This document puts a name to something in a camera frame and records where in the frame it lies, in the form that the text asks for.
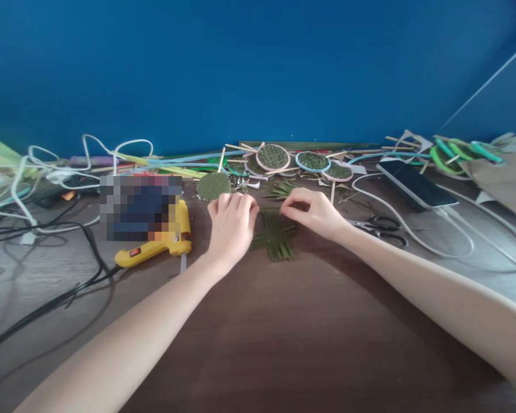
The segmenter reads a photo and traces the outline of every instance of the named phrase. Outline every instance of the black scissors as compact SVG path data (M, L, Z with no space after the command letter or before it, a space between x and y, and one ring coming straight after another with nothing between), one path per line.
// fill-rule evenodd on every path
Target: black scissors
M393 238L395 240L398 240L400 242L400 245L396 246L398 248L407 248L407 246L409 246L409 242L406 238L392 233L394 231L397 231L398 229L401 229L400 222L393 218L381 215L374 215L371 218L369 218L367 222L353 221L348 219L346 221L348 221L354 227L363 229L364 231L368 232L369 234L375 236L378 239Z

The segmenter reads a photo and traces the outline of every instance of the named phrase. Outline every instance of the hand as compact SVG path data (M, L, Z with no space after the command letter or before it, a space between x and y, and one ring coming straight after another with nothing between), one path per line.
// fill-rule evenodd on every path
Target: hand
M248 251L260 207L250 195L223 193L208 205L212 235L207 255L225 266L226 273Z
M308 211L292 207L295 202L308 204ZM293 189L281 206L281 213L305 225L322 237L337 243L347 236L345 229L354 229L331 205L323 192L310 191L306 188Z

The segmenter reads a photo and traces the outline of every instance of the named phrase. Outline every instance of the blue wall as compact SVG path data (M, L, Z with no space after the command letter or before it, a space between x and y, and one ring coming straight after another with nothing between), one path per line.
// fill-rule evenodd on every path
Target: blue wall
M431 135L515 51L516 0L0 0L0 139L67 156L82 133L172 154ZM443 133L509 130L516 61Z

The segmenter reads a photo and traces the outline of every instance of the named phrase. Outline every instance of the phone screen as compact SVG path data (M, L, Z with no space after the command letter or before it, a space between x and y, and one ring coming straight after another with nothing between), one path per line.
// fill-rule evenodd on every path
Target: phone screen
M422 207L435 208L459 203L454 196L403 161L379 162L377 168Z

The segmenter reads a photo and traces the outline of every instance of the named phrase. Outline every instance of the forearm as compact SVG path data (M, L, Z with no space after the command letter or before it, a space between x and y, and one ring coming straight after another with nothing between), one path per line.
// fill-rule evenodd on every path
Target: forearm
M516 386L516 303L354 228L338 241Z
M75 353L16 412L120 410L201 299L228 271L200 257Z

* * * * * * * * *

Problem description: Find the lines in the entries above where "instance" occurs, and copy each of them.

Result of the exercise:
The segmenter reads a photo and traces the outline of every instance of the named phrase. Outline every instance of the black scissors as compact SVG path data (M, L, Z with no space after the command letter or before it, a space between x and y, and one ring coming straight after another with nothing between), one path per line.
The segmenter reads a photo and traces the outline of every instance of the named phrase. Outline every instance of the hand as compact SVG path data (M, L, Z with no space after the command letter or before it, a space between x and y, and one ring coming straight after another with nothing between), one path per line.
The segmenter reads a photo and traces the outline of every instance of the named phrase. Outline every instance of the blue wall as compact SVG path data (M, L, Z with no space after the command letter or before it, a space between x and y, and one ring coming straight after another with nothing between), one path per line.
The segmenter reads a photo and traces the outline of every instance of the named phrase. Outline every instance of the phone screen as compact SVG path data (M, L, Z with no space after the command letter or before it, a space between x and y, and one ring coming straight after another with nothing between), one path per line.
The segmenter reads a photo and traces the outline of every instance of the named phrase. Outline every instance of the forearm as compact SVG path data (M, L, Z with no space after the command letter or before it, a space between x and y, and one ring coming straight after another with nothing between), one path per line.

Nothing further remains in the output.